**Exercise goal:** I need only the number of lines in this data that contain the string "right".

**Supplied material:**
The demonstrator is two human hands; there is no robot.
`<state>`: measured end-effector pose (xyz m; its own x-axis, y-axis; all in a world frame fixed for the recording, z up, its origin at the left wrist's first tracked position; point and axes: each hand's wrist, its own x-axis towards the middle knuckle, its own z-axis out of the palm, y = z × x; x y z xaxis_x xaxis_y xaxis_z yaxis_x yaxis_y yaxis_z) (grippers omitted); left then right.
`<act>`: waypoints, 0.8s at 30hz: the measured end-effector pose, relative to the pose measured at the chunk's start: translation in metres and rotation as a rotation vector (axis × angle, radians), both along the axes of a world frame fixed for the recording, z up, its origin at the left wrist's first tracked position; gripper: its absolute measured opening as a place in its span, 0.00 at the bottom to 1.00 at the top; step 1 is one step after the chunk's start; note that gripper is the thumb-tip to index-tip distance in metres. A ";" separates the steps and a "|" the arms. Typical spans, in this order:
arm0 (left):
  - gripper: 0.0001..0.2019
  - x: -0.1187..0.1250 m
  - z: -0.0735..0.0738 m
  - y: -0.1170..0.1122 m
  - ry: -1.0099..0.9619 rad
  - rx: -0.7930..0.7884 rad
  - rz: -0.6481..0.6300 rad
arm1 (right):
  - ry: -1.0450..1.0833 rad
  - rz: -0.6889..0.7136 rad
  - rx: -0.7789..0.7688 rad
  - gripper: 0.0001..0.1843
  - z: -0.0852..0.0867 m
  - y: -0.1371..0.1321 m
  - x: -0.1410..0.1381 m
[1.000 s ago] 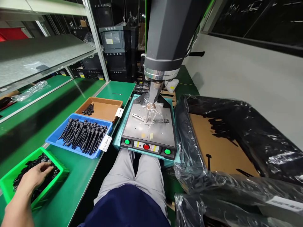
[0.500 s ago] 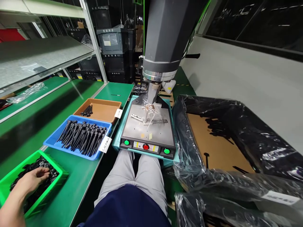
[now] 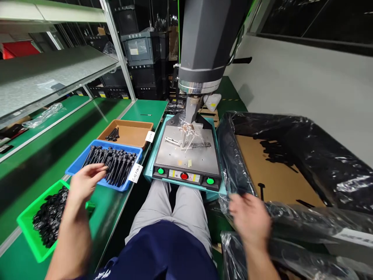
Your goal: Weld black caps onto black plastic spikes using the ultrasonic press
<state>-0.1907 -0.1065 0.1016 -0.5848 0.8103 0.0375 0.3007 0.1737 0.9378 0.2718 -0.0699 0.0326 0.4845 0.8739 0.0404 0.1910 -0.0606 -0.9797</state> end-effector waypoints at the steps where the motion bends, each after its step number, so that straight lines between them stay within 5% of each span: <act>1: 0.22 0.025 -0.003 0.017 -0.039 0.073 -0.080 | 0.041 0.135 -0.024 0.30 -0.005 0.009 -0.025; 4: 0.17 0.090 -0.019 0.054 -0.147 0.275 -0.217 | 0.097 0.615 -0.035 0.24 -0.017 0.024 -0.100; 7: 0.12 0.131 -0.036 0.068 -0.117 0.340 -0.332 | 0.134 0.814 -0.021 0.20 -0.021 0.031 -0.143; 15: 0.09 0.152 -0.058 0.073 0.177 0.380 -0.528 | 0.120 0.782 0.009 0.19 -0.035 0.048 -0.148; 24: 0.09 0.156 -0.066 0.083 -0.188 0.234 -0.565 | -0.130 0.709 0.141 0.15 -0.038 0.055 -0.140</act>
<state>-0.0348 -0.0233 0.0351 -0.0831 0.9785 0.1888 0.1126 -0.1790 0.9774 0.1316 -0.0145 -0.0056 -0.2120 0.9578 0.1943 0.2525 0.2457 -0.9359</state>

**Expected answer:** 2